(INFORMATION SUPPLIED begins)
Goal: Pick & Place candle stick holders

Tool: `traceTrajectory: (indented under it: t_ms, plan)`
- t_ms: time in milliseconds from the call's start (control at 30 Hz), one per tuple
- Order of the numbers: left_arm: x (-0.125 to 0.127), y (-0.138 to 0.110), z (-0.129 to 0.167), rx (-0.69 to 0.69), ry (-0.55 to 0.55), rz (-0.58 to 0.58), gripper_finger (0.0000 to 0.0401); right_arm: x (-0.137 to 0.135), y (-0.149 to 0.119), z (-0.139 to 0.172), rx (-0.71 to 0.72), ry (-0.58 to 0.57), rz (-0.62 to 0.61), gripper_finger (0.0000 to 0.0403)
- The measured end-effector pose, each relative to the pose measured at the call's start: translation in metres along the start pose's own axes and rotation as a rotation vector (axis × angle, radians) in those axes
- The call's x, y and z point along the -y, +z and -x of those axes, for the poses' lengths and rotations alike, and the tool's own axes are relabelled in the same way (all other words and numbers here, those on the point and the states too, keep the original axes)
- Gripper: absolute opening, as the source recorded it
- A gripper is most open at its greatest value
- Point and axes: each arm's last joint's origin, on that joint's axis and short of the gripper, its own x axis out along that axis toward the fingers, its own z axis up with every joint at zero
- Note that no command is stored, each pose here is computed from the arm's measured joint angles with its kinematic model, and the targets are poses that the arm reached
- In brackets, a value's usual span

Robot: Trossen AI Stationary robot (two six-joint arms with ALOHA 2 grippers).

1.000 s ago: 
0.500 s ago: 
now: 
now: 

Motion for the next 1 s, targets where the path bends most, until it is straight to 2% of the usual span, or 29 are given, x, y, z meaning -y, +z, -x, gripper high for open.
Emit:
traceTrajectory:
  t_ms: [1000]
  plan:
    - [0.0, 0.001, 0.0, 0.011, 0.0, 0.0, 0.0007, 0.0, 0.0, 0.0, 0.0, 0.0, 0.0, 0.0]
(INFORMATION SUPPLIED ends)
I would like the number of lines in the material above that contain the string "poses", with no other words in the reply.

2